Detailed Description
In order to make the technical problems, technical solutions and advantageous effects to be solved by the present invention more clearly apparent, the present invention is further described in detail below with reference to the accompanying drawings and embodiments. It should be understood that the specific embodiments described herein are merely illustrative of the invention and are not intended to limit the invention.
In the following description, for purposes of explanation and not limitation, specific details are set forth, such as particular internal procedures, techniques, etc. in order to provide a thorough understanding of the embodiments of the invention. It will be apparent, however, to one skilled in the art that the present invention may be practiced in other embodiments that depart from these specific details. In other instances, detailed descriptions of well-known systems, devices, circuits, and methods are omitted so as not to obscure the description of the present invention with unnecessary detail.

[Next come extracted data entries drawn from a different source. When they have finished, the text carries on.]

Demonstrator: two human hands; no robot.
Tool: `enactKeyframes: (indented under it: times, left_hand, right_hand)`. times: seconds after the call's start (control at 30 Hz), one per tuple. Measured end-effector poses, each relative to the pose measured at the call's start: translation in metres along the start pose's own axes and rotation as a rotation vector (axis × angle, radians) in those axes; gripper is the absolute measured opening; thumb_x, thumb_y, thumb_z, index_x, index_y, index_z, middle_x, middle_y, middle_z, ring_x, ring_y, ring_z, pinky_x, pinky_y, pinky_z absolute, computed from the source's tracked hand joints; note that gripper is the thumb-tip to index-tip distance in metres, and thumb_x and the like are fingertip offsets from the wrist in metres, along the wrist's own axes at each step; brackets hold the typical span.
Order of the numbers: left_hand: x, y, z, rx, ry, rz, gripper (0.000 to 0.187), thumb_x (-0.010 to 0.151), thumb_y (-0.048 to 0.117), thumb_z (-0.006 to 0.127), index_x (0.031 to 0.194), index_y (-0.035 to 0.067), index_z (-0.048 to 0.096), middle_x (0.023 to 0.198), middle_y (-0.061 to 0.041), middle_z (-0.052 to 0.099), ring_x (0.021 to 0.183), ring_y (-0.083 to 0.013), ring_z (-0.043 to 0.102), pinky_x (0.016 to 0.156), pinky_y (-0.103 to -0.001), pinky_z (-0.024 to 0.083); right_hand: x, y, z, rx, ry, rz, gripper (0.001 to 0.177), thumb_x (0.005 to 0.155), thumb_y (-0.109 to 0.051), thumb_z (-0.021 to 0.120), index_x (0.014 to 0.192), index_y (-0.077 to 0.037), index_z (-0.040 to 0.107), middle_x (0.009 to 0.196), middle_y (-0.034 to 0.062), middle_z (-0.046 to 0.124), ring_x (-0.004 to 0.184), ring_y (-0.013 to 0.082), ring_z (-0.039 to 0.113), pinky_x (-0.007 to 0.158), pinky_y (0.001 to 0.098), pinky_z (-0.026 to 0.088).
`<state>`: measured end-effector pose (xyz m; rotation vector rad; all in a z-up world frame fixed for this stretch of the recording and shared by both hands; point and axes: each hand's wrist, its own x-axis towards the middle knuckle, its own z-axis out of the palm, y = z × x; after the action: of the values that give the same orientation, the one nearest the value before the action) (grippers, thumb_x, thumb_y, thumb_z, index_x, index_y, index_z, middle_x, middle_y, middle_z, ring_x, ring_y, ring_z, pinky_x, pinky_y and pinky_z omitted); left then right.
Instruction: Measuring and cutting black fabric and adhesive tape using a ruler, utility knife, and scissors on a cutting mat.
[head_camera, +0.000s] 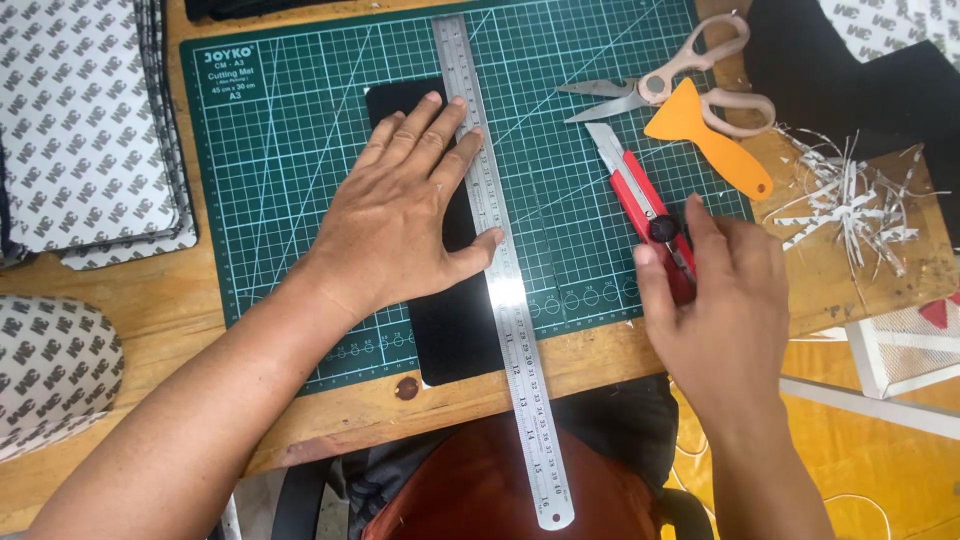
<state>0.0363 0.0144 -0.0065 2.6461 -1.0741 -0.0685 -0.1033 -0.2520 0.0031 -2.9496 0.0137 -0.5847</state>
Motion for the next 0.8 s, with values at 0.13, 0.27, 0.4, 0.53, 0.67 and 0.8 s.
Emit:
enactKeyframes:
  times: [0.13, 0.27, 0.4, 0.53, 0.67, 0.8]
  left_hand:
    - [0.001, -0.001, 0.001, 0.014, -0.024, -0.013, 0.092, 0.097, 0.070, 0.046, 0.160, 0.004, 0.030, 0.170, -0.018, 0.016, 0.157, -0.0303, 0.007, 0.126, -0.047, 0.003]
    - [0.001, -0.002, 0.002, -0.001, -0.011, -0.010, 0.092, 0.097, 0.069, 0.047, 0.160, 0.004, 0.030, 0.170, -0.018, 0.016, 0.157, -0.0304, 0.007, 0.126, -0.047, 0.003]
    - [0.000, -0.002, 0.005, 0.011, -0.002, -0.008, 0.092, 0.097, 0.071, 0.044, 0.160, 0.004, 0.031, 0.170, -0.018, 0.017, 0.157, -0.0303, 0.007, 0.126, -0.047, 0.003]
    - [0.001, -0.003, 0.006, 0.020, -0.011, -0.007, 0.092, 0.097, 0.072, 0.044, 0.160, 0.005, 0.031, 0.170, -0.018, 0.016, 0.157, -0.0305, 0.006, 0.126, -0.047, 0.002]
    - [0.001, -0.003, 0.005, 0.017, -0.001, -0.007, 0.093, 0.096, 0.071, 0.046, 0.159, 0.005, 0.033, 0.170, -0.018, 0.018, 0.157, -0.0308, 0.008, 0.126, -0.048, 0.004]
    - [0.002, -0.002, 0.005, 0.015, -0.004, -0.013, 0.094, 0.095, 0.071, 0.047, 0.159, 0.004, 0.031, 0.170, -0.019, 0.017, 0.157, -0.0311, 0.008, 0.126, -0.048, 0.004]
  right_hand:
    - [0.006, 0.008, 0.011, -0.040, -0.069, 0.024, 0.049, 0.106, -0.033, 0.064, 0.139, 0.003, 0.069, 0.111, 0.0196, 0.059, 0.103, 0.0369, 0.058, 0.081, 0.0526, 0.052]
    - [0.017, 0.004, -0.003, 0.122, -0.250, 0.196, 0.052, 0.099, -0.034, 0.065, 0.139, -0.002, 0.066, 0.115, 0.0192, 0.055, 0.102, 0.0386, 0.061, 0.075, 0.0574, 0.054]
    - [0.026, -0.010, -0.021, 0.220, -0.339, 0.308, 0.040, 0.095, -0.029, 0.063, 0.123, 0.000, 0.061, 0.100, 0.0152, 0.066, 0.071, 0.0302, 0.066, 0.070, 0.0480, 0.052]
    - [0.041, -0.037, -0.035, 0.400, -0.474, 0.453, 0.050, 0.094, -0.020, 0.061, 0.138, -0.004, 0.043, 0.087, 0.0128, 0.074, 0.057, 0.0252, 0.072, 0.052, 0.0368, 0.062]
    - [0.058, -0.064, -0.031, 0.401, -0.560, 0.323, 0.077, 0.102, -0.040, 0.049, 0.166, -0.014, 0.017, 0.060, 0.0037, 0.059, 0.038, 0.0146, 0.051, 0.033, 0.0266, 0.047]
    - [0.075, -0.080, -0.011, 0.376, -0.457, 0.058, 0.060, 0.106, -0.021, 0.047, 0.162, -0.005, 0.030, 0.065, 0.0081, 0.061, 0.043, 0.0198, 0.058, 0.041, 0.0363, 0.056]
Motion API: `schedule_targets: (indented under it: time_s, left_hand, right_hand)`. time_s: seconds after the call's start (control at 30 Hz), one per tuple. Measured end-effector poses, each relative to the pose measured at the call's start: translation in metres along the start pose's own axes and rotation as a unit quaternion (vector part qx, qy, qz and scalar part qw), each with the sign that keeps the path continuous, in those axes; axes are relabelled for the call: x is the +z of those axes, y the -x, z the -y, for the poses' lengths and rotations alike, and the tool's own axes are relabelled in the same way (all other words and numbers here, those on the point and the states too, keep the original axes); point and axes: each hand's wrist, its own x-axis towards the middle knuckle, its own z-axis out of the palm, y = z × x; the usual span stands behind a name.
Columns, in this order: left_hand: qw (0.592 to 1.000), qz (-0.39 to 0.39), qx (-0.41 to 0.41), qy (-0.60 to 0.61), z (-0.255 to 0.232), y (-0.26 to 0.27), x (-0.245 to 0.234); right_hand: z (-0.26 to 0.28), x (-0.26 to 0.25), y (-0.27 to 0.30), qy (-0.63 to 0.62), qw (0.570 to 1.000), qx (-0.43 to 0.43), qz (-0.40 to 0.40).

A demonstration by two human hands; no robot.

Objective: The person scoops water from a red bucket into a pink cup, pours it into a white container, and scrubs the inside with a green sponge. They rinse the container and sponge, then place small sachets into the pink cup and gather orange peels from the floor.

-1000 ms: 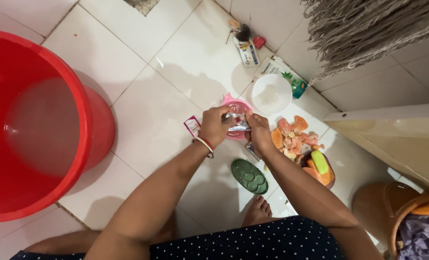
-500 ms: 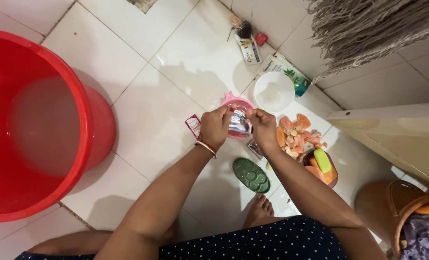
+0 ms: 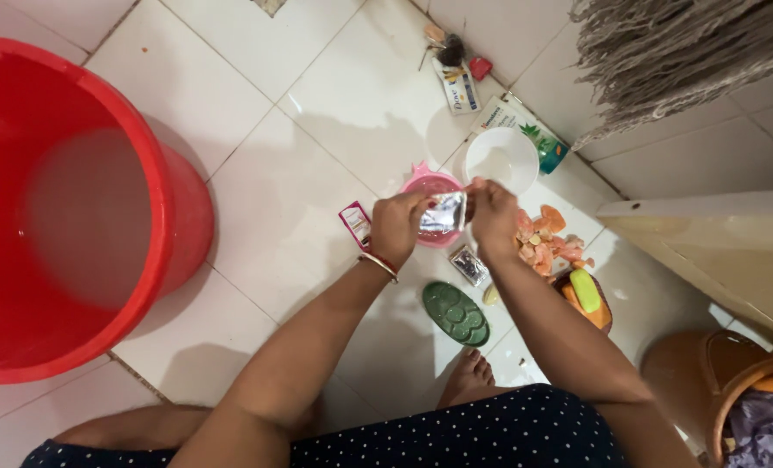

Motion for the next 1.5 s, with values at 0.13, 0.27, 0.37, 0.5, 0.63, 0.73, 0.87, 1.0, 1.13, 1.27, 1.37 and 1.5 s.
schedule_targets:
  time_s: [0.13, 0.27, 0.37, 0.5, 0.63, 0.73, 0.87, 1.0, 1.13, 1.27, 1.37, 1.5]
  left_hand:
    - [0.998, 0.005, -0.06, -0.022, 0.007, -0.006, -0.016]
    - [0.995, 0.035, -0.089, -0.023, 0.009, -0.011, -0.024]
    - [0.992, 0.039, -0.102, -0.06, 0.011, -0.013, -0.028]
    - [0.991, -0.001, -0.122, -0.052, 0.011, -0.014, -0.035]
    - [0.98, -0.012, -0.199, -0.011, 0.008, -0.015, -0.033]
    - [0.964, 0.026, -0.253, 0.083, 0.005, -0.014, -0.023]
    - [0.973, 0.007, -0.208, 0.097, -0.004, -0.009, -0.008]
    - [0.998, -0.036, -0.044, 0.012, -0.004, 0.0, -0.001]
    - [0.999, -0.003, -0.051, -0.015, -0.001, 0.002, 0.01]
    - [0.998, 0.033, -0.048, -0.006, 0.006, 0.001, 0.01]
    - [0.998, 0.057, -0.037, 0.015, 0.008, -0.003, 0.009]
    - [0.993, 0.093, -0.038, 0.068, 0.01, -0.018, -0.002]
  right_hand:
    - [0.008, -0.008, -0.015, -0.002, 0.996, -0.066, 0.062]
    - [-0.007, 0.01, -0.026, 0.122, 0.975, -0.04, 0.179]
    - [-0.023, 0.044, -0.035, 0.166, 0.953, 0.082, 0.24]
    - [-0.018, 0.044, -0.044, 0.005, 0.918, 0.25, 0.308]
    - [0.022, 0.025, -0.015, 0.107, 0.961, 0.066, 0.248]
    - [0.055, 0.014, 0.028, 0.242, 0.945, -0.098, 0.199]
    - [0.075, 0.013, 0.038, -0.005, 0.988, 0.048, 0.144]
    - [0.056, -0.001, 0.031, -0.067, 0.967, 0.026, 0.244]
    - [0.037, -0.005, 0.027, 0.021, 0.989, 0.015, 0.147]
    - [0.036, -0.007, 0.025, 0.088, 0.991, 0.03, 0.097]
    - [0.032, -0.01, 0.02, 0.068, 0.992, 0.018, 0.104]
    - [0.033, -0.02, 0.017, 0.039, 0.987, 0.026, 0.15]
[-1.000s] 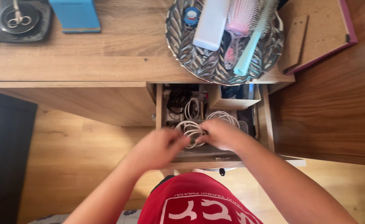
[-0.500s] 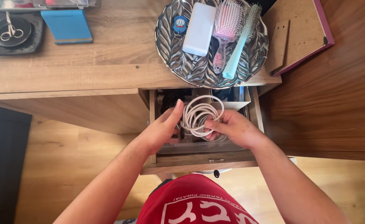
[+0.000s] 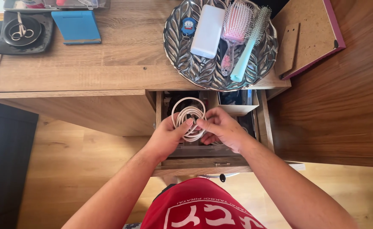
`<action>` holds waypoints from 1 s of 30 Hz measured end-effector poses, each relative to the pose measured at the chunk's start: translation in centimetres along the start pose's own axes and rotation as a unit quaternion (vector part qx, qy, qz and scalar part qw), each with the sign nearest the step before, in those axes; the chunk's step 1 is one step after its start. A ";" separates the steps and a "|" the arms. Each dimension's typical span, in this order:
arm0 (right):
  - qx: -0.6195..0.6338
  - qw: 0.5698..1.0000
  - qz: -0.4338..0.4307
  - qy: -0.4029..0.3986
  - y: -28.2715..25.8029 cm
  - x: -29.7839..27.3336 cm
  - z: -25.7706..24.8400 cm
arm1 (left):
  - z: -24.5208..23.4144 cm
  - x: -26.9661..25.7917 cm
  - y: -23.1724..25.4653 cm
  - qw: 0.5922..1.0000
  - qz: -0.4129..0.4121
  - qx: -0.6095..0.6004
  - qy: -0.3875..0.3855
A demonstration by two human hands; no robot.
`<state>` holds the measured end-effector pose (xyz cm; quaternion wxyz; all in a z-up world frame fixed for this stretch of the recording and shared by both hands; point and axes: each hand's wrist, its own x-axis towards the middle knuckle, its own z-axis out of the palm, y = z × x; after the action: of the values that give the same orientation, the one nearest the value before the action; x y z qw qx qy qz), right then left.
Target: Tidy a desk surface by wiping it with a cloth and organizing various items and cables inside a drawer.
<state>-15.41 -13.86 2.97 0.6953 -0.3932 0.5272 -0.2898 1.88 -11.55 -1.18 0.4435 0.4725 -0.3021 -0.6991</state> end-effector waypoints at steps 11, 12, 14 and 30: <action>0.063 0.997 -0.010 0.039 2.2 1.4 2.2 | -0.2 -0.4 0.3 1.000 -0.006 -0.024 -0.008; 0.067 0.997 -0.022 0.025 2.2 1.2 2.3 | -0.4 -0.1 0.3 0.999 0.014 -0.029 0.007; 0.081 0.996 -0.037 0.004 1.5 0.4 2.6 | -0.5 -0.1 0.5 1.000 0.019 -0.021 0.011; 0.031 0.991 0.116 -0.055 1.7 -0.1 2.6 | 2.2 -2.1 4.0 0.984 -0.056 -0.103 0.135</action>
<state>-12.92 -12.25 1.96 0.7639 -0.3236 0.5207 -0.2013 1.51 -11.32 3.87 0.4868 0.5303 -0.1391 -0.6801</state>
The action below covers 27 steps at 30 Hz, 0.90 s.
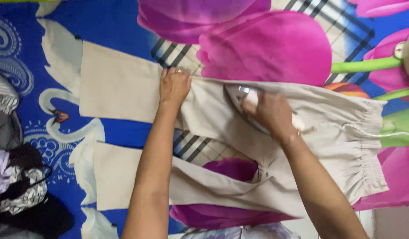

As shown in fig. 1, the present invention provides a human body motion recognition method based on a bag-of-words model, comprising the following steps:
step 100, collecting human body joint point information, preprocessing the collected human body joint point information, and constructing a time characteristic descriptor and a space characteristic descriptor by using the processed data;
step 200, extracting motion sequence spatial features and time features according to the preprocessed joint point information, and dividing a data set into a training set and a test set:
and obtaining a training set and a test set by adopting a five-fifth method, symmetrically overturning the data in the training set for expanding the data of the training set, namely taking the trunk of the human body as a central axis, exchanging three-dimensional coordinates of joint points on the left side and the right side, and adding the symmetrical action of the original action in the training set into the training set.
Step 300, respectively coding the time features and the space features of the training set, and counting a time feature histogram and a space feature histogram of the training set according to a coding result;
step 400, respectively encoding the time features and the space features of the test set, and counting a time feature histogram and a space feature histogram of the test set according to an encoding result;
500, obtaining a training set space-time joint histogram according to the time characteristic histogram and the space characteristic histogram of the training set; obtaining a space-time joint histogram of the test set according to the time characteristic histogram and the space characteristic histogram of the test set;
and 600, training the classifier by using a training set, testing the classifier by using a testing set, and obtaining the automatic identification of the action type.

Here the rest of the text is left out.